Last week I had the pleasure of talking with Jenna Kriebel and AnneMarie Hunter from the WSU Foundation about the impact of alumni donations and philanthropy for the HYPER laboratory (and my career). Throughout my collegiate experience, first as a student athlete and now faculty, I’ve benefited from the generous donations of Land-Grant alumni. Yes, the Land-Grant institutions are public and state supported, but that public support is often literally the general minimum, which sometimes just isn’t enough. Although I’ve written about the many moments that alumni support was perfectly timed to make a difference in keeping us afloat, the conversation with Jenna and AnneMarie helped me to connect the dots on potentially the biggest and more important factor of alumni support: my accountability for the future of WSU. As a young assistant professor, this expectation to steward and deliver the future alumni of this institution profoundly changed my connection to this place; even though I grew up nearby.

Many clutch moments

Jenna and AnneMarie asked me to generally review the times that alumni support was important for the HYPER laboratory. It took awhile:

  1. In 2012 alumni support gave us our first project. $20k from the VCEA executive leadership board enabled us to build Genii — the first liquid hydrogen fueled drone, which has culminated in nearly $7.5M in state and federal support now. This technology to produce liquid hydrogen from electricity and water in the field, then store it aboard a drone, will soon be evaluated by the US Army.
  2. In 2013 a company committed to match funds that would enable a state level grant, well, due to hard times the company would not be able to honor the commitment and the entire $150k project was in jeopardy. Alumni stepped in to save the day.
  3. In 2014 an alumnus arranged the donation of $500k worth of hydrogen embrittlement test equipment from a decommissioned research laboratory.
  4. Later in 2014 an alumnus gave a $20k donation to renovate a >5,000 sq ft space that would become the manufacturing and design core of HYPER in TFRB. Otherwise we’d still be working over bare plywood floors with a ‘secret goldfish hatch’ plywood manhole that dropped 20 ft to the concrete floor below.
  5. In 2016 I needed support for several students to complete summer internships on stipend. A general request for $6k to Twitter was answered by an alumnus.
  6. In 2018 I was considering going to Twitter again due to bridge a gap in support, but before I could an alumnus randomly announced a donation that prevented people from being furloughed.
And all of this doesn’t begin to get into the times I’ve been fortunate to meet with our senior alumni to talk, have lunch together, and give fun liquid nitrogen demonstrations.

How the alumni changed me

It’s easy to view the value of these donations simply monetarily. I had a friend and mentor in Don Shearer, who corrected me early on. Don was the Director of Alumni support for the School of Mechanical and Materials when I first got started. Don would take me out to meet the alumni. There were many late nights driving through the mountains of California and early mornings catching ferries across Puget Sound. Don new that having the young faculty meet the alumni was key, and just flat out fun sometimes. Don, coming from a similar low economic upbringing as I, knows how much of a difference that alumni support can be.

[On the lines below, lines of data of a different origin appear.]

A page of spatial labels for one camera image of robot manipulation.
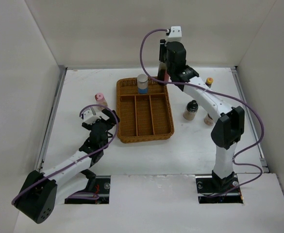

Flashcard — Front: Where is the tall dark sauce bottle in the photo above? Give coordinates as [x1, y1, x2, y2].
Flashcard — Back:
[157, 62, 169, 85]

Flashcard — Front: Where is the blue label silver cap jar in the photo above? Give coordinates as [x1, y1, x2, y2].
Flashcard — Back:
[137, 74, 148, 94]

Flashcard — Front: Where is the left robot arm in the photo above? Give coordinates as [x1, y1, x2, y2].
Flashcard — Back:
[11, 105, 120, 224]

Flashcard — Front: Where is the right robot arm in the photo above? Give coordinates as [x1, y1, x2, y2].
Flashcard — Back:
[159, 39, 245, 192]

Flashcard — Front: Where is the pink lid spice jar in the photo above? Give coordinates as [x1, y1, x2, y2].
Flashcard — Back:
[94, 93, 108, 111]

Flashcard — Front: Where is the brown wicker divided basket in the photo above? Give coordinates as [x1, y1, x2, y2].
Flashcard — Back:
[117, 78, 174, 143]

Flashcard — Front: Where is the yellow cap chili sauce bottle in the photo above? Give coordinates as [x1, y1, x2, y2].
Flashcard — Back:
[205, 77, 214, 88]

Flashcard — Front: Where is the black cap brown spice bottle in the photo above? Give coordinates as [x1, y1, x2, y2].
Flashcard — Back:
[183, 100, 199, 121]

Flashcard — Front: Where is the small red label spice jar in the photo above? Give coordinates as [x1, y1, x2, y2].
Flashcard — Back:
[204, 114, 214, 126]

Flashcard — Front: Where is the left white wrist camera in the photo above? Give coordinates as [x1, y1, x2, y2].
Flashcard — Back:
[80, 107, 102, 125]

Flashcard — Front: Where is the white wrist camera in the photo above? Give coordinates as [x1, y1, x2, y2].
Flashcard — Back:
[80, 107, 102, 125]
[166, 26, 182, 42]

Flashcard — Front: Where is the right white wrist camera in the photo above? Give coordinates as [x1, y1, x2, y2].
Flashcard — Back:
[166, 26, 182, 42]

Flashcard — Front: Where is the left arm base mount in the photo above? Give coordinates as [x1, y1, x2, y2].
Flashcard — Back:
[64, 169, 111, 204]

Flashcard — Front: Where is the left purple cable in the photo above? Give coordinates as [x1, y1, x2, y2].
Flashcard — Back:
[10, 104, 119, 206]

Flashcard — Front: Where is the purple cable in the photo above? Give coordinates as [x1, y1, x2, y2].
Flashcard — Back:
[140, 28, 265, 199]
[10, 104, 119, 206]

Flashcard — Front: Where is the left metal table rail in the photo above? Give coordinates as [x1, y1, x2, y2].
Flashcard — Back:
[35, 65, 67, 171]

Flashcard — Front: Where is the metal table rail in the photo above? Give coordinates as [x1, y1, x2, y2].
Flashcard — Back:
[231, 66, 270, 173]
[35, 65, 67, 171]

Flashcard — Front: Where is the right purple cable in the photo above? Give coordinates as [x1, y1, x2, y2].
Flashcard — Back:
[140, 28, 265, 199]

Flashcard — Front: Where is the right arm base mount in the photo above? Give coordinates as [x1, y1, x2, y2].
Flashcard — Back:
[196, 174, 243, 204]

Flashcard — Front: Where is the right metal table rail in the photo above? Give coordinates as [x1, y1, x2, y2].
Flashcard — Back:
[231, 66, 270, 173]

Here was the biggest take away. Meeting with the alumni, and seeing how my career was explicitly enabled by their support… there were no federal programs for me to be successful with when I got started, their support enabled me to emerge as a leader for when those federal programs did eventually come around. However, many young faculty are told to only go after the pretty federal grants — which were not likely for me. If successful at the federal grants, young faculty get tenured, and then learn to believe this reliance on the feds is normal. Federal support fuels the mindset, “Why work with undergrads in the lab when you can import another postdoc?” In the extreme this mindset only furthers the ‘academic bubbles’ that separate us from our constituents and students.

After the meeting with Jenna and AnneMarie I had a hunch. I emailed all of the younger faculty in my department and asked them when they got to meet with alumni and how it went. Out of the 6 I emailed, the only engagement with alumni (some after 6 years) was through the MME advisory board. None had the experience of meeting with alumni that I had gotten from Don (he was promoted out of MME around 2014). Few have had to practice communicating what they do in a simple way for semi-technical audiences. While all of my younger faculty are very talented and just fun/nice people, I can’t help but wonder what connection they have to this place, this school, and the alumni.

And I wonder what their futures will hold.

The alumni know first hand what this place and their experience meant to them and their futures. They, in many ways, shape our culture and are our primary constituents. May’be someday Land-Grant institutions will welcome new faculty onto campus by sitting them down to meet the alumni.